Basically, if you're looking for a mindless gore-fest, this is your ticket. If you're a fan of how scary the original film was on a much deeper, darker, and smarter level, this is not your ticket. I was extremely disappointed with this one.
doesn't belong in the top 250
first, i am a huge fan of the LOTR series by Tolkien. it is one of the most richly detailed and wonderfully written stories of all time, and it pains me to see the dreck that peter jackson has produced. i didn't mind 'the fellowship of the ring'; i thought it was definitely the most concise and well-directed of the three films. also, the visual aesthetics of the films are excellent. the set design and choice of locale is impeccable, and i applaud the people involved for their dedication to recreating the surreal wonderful world of tolkien on screen. however, it is the technical aspect of the project, what should be the real beef of the film, that puts the knife in.

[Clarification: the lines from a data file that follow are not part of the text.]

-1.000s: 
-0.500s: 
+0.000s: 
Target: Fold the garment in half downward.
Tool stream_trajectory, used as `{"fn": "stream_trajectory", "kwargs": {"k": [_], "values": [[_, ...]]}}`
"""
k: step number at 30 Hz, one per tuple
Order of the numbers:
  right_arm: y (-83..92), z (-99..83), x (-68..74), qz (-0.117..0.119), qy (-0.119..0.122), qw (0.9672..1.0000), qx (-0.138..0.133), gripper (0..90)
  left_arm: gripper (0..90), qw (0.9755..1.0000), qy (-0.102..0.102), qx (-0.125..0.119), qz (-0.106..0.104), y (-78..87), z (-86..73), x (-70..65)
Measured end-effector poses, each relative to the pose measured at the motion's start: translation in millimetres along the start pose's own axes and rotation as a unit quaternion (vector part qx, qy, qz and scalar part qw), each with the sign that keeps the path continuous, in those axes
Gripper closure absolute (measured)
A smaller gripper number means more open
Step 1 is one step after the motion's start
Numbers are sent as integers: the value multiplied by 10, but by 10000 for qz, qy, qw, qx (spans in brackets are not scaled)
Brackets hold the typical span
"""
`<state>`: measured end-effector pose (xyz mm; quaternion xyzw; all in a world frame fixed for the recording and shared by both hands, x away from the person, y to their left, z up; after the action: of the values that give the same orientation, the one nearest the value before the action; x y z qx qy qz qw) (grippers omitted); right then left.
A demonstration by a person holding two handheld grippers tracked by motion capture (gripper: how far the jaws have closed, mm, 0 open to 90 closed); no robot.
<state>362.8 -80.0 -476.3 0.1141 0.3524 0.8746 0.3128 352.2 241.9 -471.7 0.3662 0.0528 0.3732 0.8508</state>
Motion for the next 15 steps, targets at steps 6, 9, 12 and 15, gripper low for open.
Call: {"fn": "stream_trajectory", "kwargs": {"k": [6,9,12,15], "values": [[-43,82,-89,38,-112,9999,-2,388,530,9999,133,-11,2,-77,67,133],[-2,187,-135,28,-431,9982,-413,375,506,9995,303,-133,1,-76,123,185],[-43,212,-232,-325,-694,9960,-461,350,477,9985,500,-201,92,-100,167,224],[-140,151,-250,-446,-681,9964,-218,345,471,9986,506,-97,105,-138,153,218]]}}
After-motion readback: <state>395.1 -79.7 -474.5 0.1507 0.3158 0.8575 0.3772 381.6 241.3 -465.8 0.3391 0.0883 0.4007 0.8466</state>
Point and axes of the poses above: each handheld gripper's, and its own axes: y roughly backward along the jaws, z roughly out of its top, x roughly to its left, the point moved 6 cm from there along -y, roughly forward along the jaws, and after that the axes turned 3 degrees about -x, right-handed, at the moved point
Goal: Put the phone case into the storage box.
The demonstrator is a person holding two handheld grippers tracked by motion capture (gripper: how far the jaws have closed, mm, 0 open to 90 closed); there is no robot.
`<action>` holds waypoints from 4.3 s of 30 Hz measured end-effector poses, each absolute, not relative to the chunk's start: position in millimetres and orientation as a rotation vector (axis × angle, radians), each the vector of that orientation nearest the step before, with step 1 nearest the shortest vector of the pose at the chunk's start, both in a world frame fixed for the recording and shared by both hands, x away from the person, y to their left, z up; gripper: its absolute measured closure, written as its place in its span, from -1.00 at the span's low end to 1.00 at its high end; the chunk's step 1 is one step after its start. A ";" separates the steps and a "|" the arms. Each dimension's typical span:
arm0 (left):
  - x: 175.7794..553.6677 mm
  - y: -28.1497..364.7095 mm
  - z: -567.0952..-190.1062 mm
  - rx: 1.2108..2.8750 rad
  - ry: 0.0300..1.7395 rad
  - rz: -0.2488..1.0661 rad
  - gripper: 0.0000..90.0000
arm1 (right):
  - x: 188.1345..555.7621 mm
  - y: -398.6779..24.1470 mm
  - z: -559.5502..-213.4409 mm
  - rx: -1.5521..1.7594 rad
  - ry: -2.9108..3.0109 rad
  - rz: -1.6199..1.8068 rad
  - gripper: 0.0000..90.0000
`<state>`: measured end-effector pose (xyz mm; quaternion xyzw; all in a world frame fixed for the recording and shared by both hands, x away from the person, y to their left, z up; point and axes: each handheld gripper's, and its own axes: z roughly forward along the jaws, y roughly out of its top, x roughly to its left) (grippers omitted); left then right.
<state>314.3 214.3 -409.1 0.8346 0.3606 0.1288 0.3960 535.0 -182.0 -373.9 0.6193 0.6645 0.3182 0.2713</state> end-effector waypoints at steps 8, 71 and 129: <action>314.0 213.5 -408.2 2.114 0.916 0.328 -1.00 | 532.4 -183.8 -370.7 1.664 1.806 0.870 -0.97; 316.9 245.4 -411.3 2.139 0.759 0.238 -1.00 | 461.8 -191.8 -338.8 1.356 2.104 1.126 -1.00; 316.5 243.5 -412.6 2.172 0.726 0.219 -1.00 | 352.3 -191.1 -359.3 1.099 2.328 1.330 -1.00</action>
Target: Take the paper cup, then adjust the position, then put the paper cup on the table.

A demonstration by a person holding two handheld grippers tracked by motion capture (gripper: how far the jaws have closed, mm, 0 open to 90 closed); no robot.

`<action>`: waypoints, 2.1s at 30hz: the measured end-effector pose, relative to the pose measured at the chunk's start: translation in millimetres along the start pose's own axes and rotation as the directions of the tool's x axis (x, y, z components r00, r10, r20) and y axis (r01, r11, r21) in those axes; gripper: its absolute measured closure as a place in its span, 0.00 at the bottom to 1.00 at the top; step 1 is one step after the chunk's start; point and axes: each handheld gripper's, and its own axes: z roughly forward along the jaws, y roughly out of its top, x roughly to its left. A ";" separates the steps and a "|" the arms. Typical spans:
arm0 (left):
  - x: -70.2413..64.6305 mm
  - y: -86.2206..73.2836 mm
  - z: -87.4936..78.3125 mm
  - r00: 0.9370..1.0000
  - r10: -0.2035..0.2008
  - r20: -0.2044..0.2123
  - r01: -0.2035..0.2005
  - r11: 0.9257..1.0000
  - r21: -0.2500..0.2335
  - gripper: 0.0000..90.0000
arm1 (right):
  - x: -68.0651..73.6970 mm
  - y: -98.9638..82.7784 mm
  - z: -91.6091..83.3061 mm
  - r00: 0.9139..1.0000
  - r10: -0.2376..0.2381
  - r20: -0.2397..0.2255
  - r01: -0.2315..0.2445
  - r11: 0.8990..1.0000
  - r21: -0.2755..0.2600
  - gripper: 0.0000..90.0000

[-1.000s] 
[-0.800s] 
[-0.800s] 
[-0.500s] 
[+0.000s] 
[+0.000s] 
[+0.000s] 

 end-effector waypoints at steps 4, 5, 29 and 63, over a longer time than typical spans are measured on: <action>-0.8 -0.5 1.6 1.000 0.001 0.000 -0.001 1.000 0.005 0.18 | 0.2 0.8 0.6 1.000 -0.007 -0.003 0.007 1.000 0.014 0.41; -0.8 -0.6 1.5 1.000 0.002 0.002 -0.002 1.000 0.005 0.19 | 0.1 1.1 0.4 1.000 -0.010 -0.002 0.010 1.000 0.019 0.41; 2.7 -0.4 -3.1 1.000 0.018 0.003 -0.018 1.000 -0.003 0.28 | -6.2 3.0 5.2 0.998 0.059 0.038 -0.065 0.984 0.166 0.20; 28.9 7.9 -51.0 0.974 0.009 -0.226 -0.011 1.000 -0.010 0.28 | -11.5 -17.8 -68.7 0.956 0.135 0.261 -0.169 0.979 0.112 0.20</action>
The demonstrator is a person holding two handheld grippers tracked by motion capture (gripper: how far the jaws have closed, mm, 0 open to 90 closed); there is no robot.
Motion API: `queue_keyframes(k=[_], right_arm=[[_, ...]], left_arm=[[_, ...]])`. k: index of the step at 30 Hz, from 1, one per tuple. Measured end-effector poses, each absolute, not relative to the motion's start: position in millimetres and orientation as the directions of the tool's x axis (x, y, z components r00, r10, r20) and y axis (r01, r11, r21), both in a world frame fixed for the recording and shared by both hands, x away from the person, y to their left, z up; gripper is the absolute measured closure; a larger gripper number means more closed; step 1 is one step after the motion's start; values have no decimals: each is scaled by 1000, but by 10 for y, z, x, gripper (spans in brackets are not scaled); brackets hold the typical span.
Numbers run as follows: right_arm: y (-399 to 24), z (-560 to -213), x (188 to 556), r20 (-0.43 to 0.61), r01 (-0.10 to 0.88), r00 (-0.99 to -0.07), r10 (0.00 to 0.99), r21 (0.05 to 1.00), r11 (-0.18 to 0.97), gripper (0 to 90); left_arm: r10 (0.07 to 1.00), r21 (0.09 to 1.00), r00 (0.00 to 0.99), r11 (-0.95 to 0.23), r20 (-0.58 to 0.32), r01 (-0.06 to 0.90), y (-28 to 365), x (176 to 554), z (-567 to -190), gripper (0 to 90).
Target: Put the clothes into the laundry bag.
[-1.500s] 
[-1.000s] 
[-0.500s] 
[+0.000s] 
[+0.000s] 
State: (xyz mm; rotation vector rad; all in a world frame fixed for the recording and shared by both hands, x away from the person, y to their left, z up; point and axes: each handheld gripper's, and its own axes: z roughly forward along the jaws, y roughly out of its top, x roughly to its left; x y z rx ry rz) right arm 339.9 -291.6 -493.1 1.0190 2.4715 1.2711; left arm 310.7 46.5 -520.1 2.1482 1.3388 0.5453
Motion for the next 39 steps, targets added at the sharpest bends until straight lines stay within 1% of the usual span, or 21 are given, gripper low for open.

'the two towers' marked the real beginning of jackson's self-righteous altering of tolkien's noble story, and left many fans and serious film-goers wondering what went wrong. but 'return of the king' takes the cake for what could very possibly be the worst adaptation of a novel in film history. jackson changes large portions of the plot of the novel for no apparent purpose; even friends of mine who had not read the book asked me why certain scenes resolved the way they did. the character development is excruciating, as some of the major character-based events from the book seem rushed and inconsequential in the context of the film. jackson has done a great job at remembering the characters' names and their titles, but has drawn a blank on their behavior, values, emotions, and relationships with other characters. the script is pathetic; tolkien's majestic storytelling and tasteful use of pathos and emotional turmoil is replaced by long-winded, sappy, cliché monologues, complete with the exact same musical score used for the previous two films. entire scenes are based around petty arguments and melodramatic emotional breakdowns, and filler dialog is rampant; it seems that jackson did this simply to keep the 3-hour running time.
the action sequences are grandiose and somewhat true in objective form to tolkien's telling of them, but jackson employs cinematography that is on par with a nickelodeon miniseries, using cheap close-ups and nauseatingly swirling camera angles that leave the viewer feeling more confused than involved in the action. jackson throws in some cheap action film comic relief during the battles, giving the viewer the impression that the characters are not fighting for their lives, but rather swashbuckling for swashbuckling's sake. very simply, this is not the 'lord of the rings' that i grew to love years ago when i read tolkien's masterpiece. i am a supporter of artistic freedom in the adaptation process (i.e. kubrick, coppola), but not when the adapter simply has no artistic ability in his craft (jackson, genius behind such film classics as 'the frighteners' and 'dead alive'). this film does not belong in the top 250, nor do the other LOTR films. knowing that this film is above 'seven samurai' and 'casablanca' (and that the first two LOTR films are the reason 'citizen kane' sits at #11) sickens me.